Made at a time when the sexual revolution was rapidly gathering momentum, bringing with it an increasing focus on women's rights and the role of women in society, La Ciociara has an obvious feminist slant to it, which may go some way to explaining its enormous popularity.  Based on a well-known novel by Alberto Moravia, the film depicts an Italian widow's attempts to shield her 13-year-old daughter from the atrocities of war.  Superbly portrayed by Sophia Loren with an uncommon mix of toughness and compassion, the film's heroine Cesira represents the ideal of motherhood, a woman who lives only to protect her child.  When, in the film's most shocking scene, her daughter is raped alongside her by Moroccan soldiers (in a Church of all places), we feel not only the horror of the most brutal of crimes but also the terrible desolation of a mother who has failed to keep her child out of harm's way.  It is not the rape that burns itself into our consciousness, but Cesira 's reaction to it upon realising that the one thing that matters to her has been taken from her and utterly desecrated.
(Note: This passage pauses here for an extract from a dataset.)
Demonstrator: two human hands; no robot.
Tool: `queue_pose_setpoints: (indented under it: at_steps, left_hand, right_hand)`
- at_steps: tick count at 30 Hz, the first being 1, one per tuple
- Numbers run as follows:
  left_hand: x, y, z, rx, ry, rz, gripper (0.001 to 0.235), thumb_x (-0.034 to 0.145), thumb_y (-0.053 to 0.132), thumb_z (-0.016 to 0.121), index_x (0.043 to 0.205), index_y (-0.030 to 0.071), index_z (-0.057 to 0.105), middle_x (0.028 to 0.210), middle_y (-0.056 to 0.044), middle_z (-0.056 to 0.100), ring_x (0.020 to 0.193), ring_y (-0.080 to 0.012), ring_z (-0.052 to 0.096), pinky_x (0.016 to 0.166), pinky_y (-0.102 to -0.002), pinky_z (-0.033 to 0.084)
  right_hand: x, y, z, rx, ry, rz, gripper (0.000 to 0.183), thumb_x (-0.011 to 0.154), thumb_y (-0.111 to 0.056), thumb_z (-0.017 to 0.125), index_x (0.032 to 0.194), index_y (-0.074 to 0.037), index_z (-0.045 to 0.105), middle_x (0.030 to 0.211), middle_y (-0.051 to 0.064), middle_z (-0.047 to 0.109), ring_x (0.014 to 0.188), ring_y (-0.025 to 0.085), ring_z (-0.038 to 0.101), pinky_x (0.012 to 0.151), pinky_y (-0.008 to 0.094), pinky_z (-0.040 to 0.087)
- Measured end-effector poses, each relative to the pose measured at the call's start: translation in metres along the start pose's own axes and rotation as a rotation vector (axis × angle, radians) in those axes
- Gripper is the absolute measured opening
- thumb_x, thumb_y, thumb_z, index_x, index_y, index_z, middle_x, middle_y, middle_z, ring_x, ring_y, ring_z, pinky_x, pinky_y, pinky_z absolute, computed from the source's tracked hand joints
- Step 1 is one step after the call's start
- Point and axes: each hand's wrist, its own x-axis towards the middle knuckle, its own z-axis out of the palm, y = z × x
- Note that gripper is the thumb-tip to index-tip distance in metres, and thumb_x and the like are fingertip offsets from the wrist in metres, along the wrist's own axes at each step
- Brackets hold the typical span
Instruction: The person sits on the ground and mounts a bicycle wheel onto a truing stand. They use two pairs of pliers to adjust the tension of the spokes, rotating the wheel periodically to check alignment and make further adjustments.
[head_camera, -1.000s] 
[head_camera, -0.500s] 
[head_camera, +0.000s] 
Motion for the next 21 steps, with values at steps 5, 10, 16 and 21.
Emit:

It was De Sica's earlier film L'Oro di Napoli (1954) that had given Sophia Loren her first big break, leading to a contract with Paramount which made her an international star.  For La Ciociara, Loren was originally offered the part of the daughter but she insisted on playing the far more challenging role of the mother, even though she was just 25 year old at the time.  Under De Sica's guiding hand, Loren gives a performance unlike any other she had previously given, the most devastating portrayal of a mother who tries and fails to protect her daughter from the evils that pervade the world.  Loren's achievement was amply rewarded with a brace of Best Actress awards, including the award at Cannes in 1961 and an Oscar the following year (the first time the Best Actress prize had been given for a performance in a foreign language film).  When Sophia Loren was invited to reprise the part of Cesira in Dino Risi's television remake in 1989, she accepted willingly - it is hard to think of another film role in which she appears to invest so much of herself and conveys such an intensity of feeling.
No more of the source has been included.